Баронесса поскучнела, Борис понял, что сказал бестактность.
— Максимилиан Александрович… он живет таким затворником… он совершенно нигде не бывает…
Борис вспомнил, как крупный кудрявый Волошин шел по щербатой мостовой в бархатной куртке и плисовых штанах, улыбаясь прохожим и угощая мальчишек конфетами из кулька, и подумал, что на отшельника поэт не очень похож.
— Будьте как дома, — баронесса одарила его ещё одной лучезарной улыбкой и отошла к другим гостям.
Как видно, она вовсю старалась и умела быть очаровательной.
Борис огляделся. В гостиной было человек двадцать — двадцать пять. К чтению стихов ещё не приступали, все оживленно беседовали по двое, по трое. Кто из присутствующих замешан в заговоре? Борис переводил взгляд с одного лица на другое. Счастье еще, что пароль так нейтрален — о погоде можно поговорить с кем угодно, это не вызовет подозрений. Он подошел к невысокому полному господину со смешными длинными усами и сказал без предисловий:
— В Петербурге сейчас уже осень.
— Давно вы из Петербурга? — оживился усатый господин. — Правда ли, что там часты случаи людоедства?
— Нет, не правда, — резко ответил Ордынцев и отошел от усатого, утратив к нему интерес.
На этот раз к Борису сама устремилась пышнотелая рыжеволосая дама в причудливом головном уборе, похожем на тюрбан индийского магараджи.
— Софи сказала мне, что вы недавно прибыли из Петербурга. Что там сейчас творится?
— В Петербурге сейчас уже осень, — проговорил Борис и выжидательно замолчал, слушая ответ.

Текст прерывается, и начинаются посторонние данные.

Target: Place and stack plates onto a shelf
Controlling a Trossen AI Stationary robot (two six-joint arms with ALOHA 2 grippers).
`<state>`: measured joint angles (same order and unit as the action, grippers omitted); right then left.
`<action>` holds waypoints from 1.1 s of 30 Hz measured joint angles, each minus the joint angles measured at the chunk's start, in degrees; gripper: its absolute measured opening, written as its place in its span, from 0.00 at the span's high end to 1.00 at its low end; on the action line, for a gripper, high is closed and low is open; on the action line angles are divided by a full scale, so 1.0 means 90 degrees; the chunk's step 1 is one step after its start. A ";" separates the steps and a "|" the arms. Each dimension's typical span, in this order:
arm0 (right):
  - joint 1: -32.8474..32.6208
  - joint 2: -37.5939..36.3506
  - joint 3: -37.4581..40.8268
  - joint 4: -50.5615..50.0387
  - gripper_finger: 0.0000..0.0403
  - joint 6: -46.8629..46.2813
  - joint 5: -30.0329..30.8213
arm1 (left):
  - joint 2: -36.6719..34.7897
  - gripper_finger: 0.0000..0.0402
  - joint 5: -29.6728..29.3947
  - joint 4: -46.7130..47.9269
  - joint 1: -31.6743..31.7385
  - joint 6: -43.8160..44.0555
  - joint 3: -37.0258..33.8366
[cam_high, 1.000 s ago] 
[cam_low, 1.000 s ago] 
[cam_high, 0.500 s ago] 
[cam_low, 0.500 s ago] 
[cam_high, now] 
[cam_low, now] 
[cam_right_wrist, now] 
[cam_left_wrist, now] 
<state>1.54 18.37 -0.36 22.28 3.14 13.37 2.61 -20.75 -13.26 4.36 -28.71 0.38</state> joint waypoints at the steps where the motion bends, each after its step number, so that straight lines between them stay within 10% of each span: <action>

— Я имела в виду другое, — поморщилась дама, — вовсе не погоду…
— Да, я понимаю вас, — кивнул Борис, — там сейчас голод, разруха, нищета… но в людях чувствуется какой-то энтузиазм…
— Энтузиазм?! — возмущенно переспросила дама. — Да вы никак прониклись большевистским духом? Что же вы тогда уехали?
— Отнюдь, мадам, — ответил Ордынцев, но уже в пространство — собеседница его мигом переметнулась к другой группе.
Борис снова огляделся. В углу стоял высокий худощавый брюнет с горящими глазами, очень подходящий на роль заговорщика. Ордынцев пересек комнату, подошел к брюнету и повторил свою магическую фразу:
— В Петербурге сейчас уже осень. Брюнет необычайно оживился. Он схватил Бориса за пуговицу и воскликнул:
— В Петербурге такие женщины, такие женщины… А правда ли, что большевики провели национализацию женщин, и жены теперь у всех общие?
— Не знаю, не слышал, — ответил Борис сухо и отошел.
Он обратился с той же фразой к томному молодому армянину с влажными миндалевидными глазами, но получил в ответ только взгляд, полный левантийской тоски и глубокого непонимания.
Боясь показаться идиотом и испортить все дело, Борис решил на какое-то время прекратить поиски и просто понаблюдать за гостями.